- Action item
All that is needed is the number of lines in the records that contain the word "target", stated without anything else.

- Data section
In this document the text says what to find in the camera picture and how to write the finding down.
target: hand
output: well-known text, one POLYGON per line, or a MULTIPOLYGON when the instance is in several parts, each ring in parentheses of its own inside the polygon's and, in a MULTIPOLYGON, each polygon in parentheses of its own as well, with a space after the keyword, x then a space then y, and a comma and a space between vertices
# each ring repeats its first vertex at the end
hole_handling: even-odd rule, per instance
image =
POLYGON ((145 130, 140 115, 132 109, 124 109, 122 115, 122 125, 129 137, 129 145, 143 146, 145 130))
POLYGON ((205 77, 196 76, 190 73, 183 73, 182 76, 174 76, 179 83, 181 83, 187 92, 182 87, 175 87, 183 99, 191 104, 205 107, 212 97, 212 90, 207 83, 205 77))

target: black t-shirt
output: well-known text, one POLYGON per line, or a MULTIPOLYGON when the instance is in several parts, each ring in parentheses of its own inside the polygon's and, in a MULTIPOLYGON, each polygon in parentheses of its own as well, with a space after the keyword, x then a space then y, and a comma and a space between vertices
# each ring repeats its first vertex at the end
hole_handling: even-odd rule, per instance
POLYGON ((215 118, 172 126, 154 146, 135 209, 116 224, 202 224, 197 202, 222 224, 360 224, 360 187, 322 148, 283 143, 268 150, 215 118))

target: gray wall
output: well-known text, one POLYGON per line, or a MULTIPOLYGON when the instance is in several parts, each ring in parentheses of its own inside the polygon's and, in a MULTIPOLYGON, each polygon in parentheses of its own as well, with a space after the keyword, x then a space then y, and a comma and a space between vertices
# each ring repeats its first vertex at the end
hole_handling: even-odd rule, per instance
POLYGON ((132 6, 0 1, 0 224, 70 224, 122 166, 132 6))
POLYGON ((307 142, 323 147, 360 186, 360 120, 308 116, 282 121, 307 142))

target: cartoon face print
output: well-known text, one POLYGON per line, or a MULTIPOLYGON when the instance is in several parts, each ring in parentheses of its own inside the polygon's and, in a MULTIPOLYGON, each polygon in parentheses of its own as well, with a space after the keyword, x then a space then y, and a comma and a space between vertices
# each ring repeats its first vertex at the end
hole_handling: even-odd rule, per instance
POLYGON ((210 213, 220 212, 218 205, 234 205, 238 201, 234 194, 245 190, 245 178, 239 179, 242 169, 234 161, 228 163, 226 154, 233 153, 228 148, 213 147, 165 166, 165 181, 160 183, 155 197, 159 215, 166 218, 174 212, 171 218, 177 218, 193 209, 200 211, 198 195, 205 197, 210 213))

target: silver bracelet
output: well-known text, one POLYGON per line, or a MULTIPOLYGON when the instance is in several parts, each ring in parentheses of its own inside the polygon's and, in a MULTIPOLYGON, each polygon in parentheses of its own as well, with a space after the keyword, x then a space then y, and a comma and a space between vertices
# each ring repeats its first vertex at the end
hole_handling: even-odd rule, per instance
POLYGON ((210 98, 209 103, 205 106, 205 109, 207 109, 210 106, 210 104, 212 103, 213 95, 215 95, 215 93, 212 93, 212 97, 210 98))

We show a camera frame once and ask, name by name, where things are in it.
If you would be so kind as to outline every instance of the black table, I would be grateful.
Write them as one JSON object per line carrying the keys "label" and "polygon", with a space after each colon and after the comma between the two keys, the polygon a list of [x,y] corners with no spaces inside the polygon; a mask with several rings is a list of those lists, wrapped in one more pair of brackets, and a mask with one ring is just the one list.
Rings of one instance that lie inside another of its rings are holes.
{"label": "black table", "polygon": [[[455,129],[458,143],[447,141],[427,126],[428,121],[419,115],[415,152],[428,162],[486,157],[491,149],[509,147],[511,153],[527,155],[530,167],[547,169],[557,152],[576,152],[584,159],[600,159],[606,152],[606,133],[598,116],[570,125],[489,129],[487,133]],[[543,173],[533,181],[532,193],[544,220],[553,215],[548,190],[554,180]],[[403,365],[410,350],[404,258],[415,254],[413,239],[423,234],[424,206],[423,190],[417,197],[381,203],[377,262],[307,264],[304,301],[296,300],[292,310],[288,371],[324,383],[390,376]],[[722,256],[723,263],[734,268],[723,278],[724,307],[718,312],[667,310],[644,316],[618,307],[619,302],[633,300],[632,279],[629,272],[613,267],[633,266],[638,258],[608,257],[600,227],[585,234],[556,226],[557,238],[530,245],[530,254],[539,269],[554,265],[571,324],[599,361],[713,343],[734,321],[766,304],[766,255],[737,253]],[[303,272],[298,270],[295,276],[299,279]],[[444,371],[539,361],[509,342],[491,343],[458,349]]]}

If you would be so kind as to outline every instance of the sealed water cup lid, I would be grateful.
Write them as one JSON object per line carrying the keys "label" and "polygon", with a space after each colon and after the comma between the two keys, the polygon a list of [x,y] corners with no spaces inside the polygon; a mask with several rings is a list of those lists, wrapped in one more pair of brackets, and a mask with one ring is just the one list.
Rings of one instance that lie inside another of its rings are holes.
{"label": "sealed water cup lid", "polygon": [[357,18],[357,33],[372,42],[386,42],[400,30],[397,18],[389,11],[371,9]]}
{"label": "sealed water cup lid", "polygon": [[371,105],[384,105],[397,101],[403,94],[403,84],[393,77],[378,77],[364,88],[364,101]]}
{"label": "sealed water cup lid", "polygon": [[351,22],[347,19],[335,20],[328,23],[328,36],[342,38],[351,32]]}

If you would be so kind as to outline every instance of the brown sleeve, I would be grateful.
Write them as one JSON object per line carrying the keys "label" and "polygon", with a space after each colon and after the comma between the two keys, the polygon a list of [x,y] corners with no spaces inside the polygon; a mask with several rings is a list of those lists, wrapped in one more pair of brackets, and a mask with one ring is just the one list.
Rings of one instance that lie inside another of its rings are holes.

==

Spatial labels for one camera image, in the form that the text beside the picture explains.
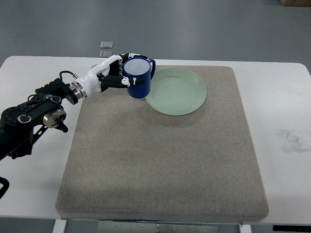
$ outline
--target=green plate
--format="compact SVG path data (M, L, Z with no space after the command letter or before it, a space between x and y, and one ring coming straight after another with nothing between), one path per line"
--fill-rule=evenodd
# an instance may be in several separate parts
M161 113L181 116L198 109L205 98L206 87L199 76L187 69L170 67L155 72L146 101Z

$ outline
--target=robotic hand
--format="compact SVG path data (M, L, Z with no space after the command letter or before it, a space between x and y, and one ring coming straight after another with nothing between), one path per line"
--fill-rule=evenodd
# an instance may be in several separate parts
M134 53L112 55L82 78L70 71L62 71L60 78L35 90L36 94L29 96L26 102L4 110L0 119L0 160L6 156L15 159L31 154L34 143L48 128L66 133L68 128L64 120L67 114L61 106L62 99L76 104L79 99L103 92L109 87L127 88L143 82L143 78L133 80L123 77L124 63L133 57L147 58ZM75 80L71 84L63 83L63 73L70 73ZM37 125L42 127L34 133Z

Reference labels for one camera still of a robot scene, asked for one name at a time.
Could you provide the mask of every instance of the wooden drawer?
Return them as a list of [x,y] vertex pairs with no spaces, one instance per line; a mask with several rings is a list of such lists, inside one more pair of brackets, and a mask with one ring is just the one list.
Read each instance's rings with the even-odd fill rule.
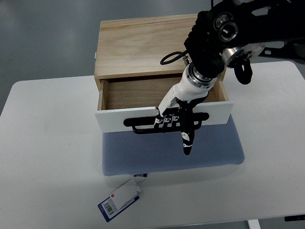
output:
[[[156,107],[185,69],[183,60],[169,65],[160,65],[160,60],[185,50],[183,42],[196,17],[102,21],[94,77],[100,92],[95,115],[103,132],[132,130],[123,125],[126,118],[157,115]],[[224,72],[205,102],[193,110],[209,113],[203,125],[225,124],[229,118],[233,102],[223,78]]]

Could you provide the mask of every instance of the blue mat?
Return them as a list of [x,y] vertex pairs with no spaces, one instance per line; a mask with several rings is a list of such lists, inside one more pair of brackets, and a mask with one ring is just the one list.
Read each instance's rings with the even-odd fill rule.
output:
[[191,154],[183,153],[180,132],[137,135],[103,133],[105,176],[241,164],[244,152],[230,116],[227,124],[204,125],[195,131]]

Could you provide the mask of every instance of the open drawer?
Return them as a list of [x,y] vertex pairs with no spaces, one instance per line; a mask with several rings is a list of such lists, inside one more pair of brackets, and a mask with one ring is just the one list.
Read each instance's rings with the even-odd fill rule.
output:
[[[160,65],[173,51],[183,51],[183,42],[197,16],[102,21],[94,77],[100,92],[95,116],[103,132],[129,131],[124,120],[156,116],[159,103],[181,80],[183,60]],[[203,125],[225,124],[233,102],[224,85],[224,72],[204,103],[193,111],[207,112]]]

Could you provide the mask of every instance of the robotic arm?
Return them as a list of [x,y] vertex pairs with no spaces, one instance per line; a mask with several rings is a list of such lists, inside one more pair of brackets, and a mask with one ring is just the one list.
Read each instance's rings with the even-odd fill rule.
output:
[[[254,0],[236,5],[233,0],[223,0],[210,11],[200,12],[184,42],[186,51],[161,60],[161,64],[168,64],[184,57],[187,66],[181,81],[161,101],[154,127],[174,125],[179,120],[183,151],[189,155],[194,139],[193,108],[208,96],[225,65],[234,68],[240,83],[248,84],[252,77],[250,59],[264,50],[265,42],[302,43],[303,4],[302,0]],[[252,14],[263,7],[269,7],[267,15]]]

- Final answer
7